NY Court issues order for preliminary injunction against individuals behind PlexCoin

Maria Nikolova

Dominic Lacroix and Sabrina Paradis-Royer are enjoined and restrained from soliciting any investor funds, as well as from employing devices, schemes, or artifices to defraud.

Judge Carol Bagley Amon of the New York Eastern District Court has granted a Motion for a Preliminary Injunction against Dominic Lacroix and Sabrina Paradis-Royer, the individuals behind alleged cryptocurrency scam PlexCorps a/k/a and d/b/a PlexCoin and Sidepay.Ca.

On Wednesday, the Judge granted the Motion filed by the Securities and Exchange Commission (SEC).

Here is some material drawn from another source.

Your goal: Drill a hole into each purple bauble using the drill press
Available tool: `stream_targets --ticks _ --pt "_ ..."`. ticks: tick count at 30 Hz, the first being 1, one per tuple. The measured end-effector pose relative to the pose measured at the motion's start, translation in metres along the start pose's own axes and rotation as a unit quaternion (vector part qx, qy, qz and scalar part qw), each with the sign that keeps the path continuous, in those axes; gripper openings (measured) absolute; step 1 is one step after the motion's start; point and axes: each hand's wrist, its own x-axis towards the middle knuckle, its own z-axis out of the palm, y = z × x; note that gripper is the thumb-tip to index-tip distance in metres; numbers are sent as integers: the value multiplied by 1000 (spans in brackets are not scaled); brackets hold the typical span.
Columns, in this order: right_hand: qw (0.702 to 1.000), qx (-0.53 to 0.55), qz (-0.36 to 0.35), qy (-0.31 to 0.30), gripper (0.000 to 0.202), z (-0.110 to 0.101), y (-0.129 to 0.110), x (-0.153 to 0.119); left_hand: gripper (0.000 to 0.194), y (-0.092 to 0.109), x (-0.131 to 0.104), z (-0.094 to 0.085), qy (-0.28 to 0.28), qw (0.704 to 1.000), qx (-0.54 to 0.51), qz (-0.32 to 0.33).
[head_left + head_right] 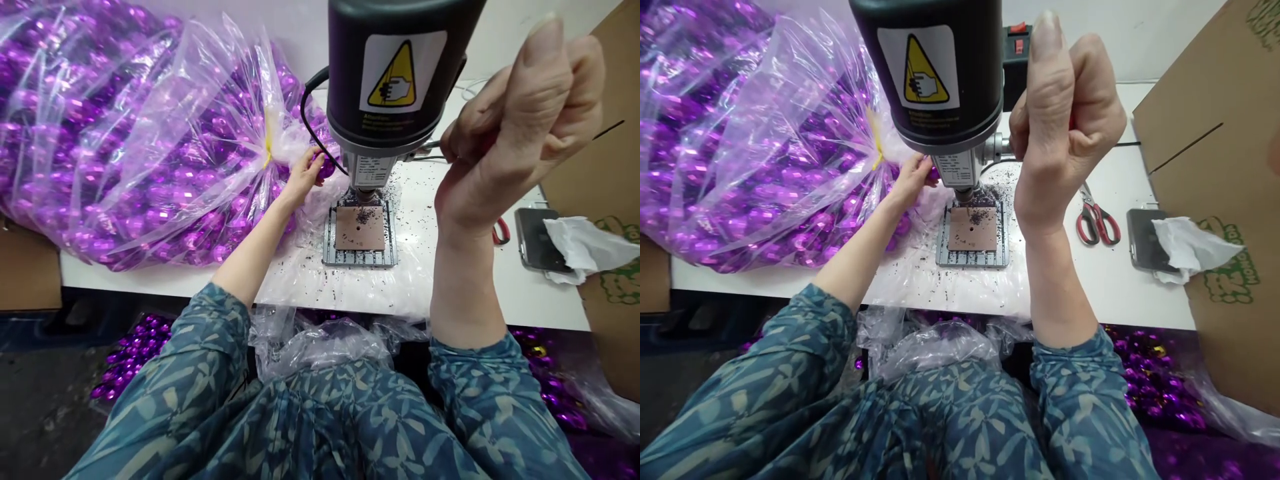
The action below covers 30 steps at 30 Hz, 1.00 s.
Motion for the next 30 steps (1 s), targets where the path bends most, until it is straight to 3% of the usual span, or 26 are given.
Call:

As per the Order, pending a final disposition of this action, Lacroix and Paradis-Royer are preliminary enjoined and restrained from:

  • employing devices, schemes, or artifices to defraud;
  • making any untrue statements of a material fact or omit to state a material fact necessary in order to make the statements made, in light of the circumstances under which they were made, not misleading; and/or
  • engaging in acts, practices, and courses of business which operate or would operate as a fraud or deceit upon any person.

It is further ordered that, pending a final disposition of this action, Lacroix is preliminary enjoined and restrained from engaging in the offering of unregistered securities or violating Sections 5(a) and 5(c) of the Securities Act, by making use of the means and instruments of transportation or communications in interstate commerce and of the mails to sell securities through the use of means of a prospectus.

The Order also stipulates that, pending a final disposition of this action, Lacroix and Paradis-Royer, as well as each of their financial and brokerage institutions, officers, agents, servants, employees, and attorneys, and those persons in active concert or participation with them shall hold and retain within their control, and otherwise prevent any withdrawal, transfer, pledge, encumbrance, assignment, dissipation, concealment or other disposal of any assets, funds, or other property of, held by, or under the control of Lacroix and Paradis-Royer. It is further ordered that, pending a final disposition of this action, Lacroix and Paradis-Royer and each of their officers, agents, servants, employees, and attorneys, and those persons in active concert or participation with them are preliminarily enjoined and restrained from soliciting, accepting, or receiving any investor funds, whether from new or existing investors.

According to the SEC’s Complaint, from August 2017 through the present, the defendants obtained $15 million from thousands of investors, including those throughout the United States and in the Eastern New York District, through materially false and misleading statements.

In documents recently filed with the Court, the SEC noted that newly discovered evidence demonstrates that the defendants spent thousands of dollars on numerous Facebook advertisements that directly targeted and reached users in the United States and that promoted the PlexCoin ICO as an investment opportunity, and that purchasers viewed PlexCoin as an investment opportunity from which they hoped to profit based principally on the PlexCoin team’s efforts. The newly discovered evidence also provides additional detail as to how Lacroix and Paradis-Royer misappropriated a portion of the PlexCoin ICO funds for personal use.

Furthermore, the SEC said, the new evidence, including Lacroix’s own admissions and the declarations of his employees, further confirms that the defendants raised money in the PlexCoin ICO through a series of false representations, such as claims that the PlexCorps team consisted of more than forty individuals based in Singapore, when, in reality, PlexCorps and the ICO were run by Lacroix and a handful of his associates in Quebec, Canada.

The case is captioned Securities and Exchange Commission v. PlexCorps (1:17-cv-07007).